Code Review Process Update

Thank you everyone for providing feedback on the Code Review RFC. We received 190 comments on the GitHub issue, which are summarized in this document.

The LLVM Foundation Board of Directors reviewed the feedback from the community and while we agree with many concerns regarding missing features and adjustments to make, we believe that the LLVM Project should move to GitHub Pull Requests for code review. We have set the transition date to October 1, 2023 in order to provide adequate time to address some of the concerns and provide the community with enough time to transition.

Before we get into some of the rationale for that decision we would like to acknowledge and say thank you to Google and all the Google engineers that have worked on maintaining Phabricator for the past 10 years. Phabricator is a critical part of the LLVM project and has really allowed the project to grow in ways that weren’t possible with the original email based code review process.

Unfortunately, Phabricator is reaching “end of life”, and we need a new solution. Phabricator is no longer maintained upstream, and it is breaking down as the software ecosystem continues to evolve (e.g. with new versions of PHP). Furthermore, as the LLVM Project continues to grow, we need to continue to evaluate the tools we are using to ensure that they are able to support us for the next decade, as well as serve the next generation of LLVM developers who will join the project in the future.

After evaluating many options, GitHub Pull Requests appears to be the best code review tool for the future of the LLVM project.

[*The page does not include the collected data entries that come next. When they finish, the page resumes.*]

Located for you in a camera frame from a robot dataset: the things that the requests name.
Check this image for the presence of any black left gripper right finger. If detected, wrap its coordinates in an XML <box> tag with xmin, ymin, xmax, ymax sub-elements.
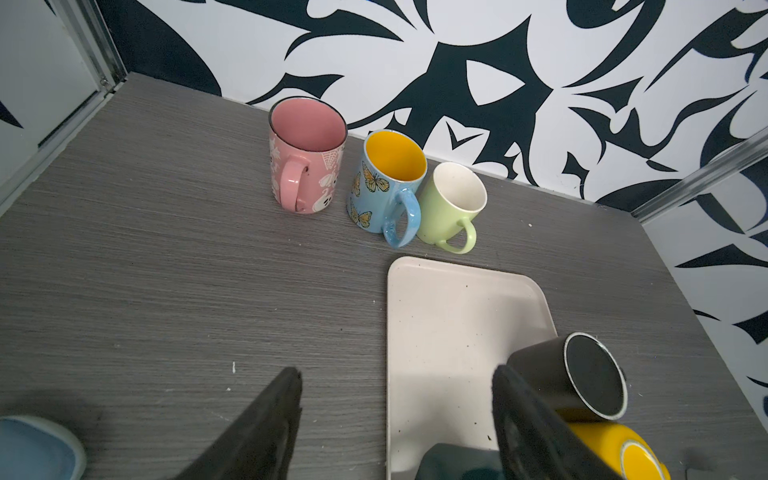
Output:
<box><xmin>492</xmin><ymin>365</ymin><xmax>620</xmax><ymax>480</ymax></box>

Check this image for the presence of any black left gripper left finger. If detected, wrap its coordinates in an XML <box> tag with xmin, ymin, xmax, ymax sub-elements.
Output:
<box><xmin>177</xmin><ymin>367</ymin><xmax>303</xmax><ymax>479</ymax></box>

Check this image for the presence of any black mug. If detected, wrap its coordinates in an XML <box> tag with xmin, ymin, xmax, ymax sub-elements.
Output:
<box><xmin>507</xmin><ymin>332</ymin><xmax>628</xmax><ymax>422</ymax></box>

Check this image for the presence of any yellow mug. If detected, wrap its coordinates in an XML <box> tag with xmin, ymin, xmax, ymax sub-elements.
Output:
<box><xmin>568</xmin><ymin>422</ymin><xmax>671</xmax><ymax>480</ymax></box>

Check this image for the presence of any dark green mug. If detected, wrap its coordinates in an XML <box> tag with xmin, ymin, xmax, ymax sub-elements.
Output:
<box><xmin>415</xmin><ymin>443</ymin><xmax>504</xmax><ymax>480</ymax></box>

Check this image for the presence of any light green mug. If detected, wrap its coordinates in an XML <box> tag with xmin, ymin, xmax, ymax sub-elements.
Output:
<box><xmin>417</xmin><ymin>162</ymin><xmax>488</xmax><ymax>255</ymax></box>

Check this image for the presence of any blue butterfly mug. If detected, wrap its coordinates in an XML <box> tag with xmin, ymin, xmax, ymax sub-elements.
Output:
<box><xmin>347</xmin><ymin>129</ymin><xmax>428</xmax><ymax>248</ymax></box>

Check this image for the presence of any pink ghost pattern mug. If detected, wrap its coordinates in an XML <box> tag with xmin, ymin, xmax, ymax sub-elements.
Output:
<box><xmin>268</xmin><ymin>96</ymin><xmax>348</xmax><ymax>215</ymax></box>

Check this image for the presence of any beige plastic tray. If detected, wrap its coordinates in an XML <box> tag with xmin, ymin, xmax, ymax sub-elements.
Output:
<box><xmin>386</xmin><ymin>256</ymin><xmax>557</xmax><ymax>479</ymax></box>

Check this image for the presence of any blue grey oblong case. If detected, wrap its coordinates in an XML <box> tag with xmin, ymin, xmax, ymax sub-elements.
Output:
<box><xmin>1</xmin><ymin>415</ymin><xmax>87</xmax><ymax>480</ymax></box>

There are many positive qualities to GitHub Pull Requests: it is a ubiquitous tool that is familiar for new and existing contributors, it has third party hosting, it is easy to integrate with CI and other forms of automation, and it allows us to easily enforce developer policies that allow us to scale as the number of contributors to the project continues to grow.

That said, we have heard your concerns and acknowledge that GitHub Pull Requests are not an exact replacement, and does not provide all the features that Phabricator has. For example, the Phabricator user interface seems to be preferred by the community, it offers “Stack Reviews”, allows you to comment on lines outside of the changed code, and has better automatic subscriptions.

Despite the challenges, we need to get off of Phabricator, and the “must have” developer workflows are already supported by GitHub. We don’t feel that the remaining deficiencies with GitHub Pull Requests overcome benefits of moving to Pull Requests have - but we do think it is important to try to improve the workflows and know it is important to give time for auxiliary workflows to adapt. To do this, we set the target transition date to October 1, 2023. Allowing over a year should provide enough time to adapt, and time to find workarounds/solutions for at least some of the deficiencies that remain.

The next steps now for the community are to tackle some of the Recommended Action Items in the Infrastructure Working Group’s summary of the Code Review RFC. Tom Stellard will be creating a project in GitHub and some issues to track these initial action items. If you have other ideas or things that we should do before the transition, please file an issue so we can track it in the project. If you see an issue that you can help with, please get involved. The more people that help, the smoother the transition will go.

LLVM Foundation Board of Directors

22 Likes

I’d be interested in contributing to this (e.g. creating the guide to stacked pull requests), but that strongly depends on our policy on branches in the main repo. How can we get that discussion started?

  1. Check the Pull Request Migration Project to see if an issue already exists, if not create one and add it to the project. To get write access to the project you will need to join this team.
  2. Initiate a discussion. I’m not sure if it’s better to do this on the issue or in Discourse. Thoughts?
  3. Once consensus is reached document the policy and submit a patch.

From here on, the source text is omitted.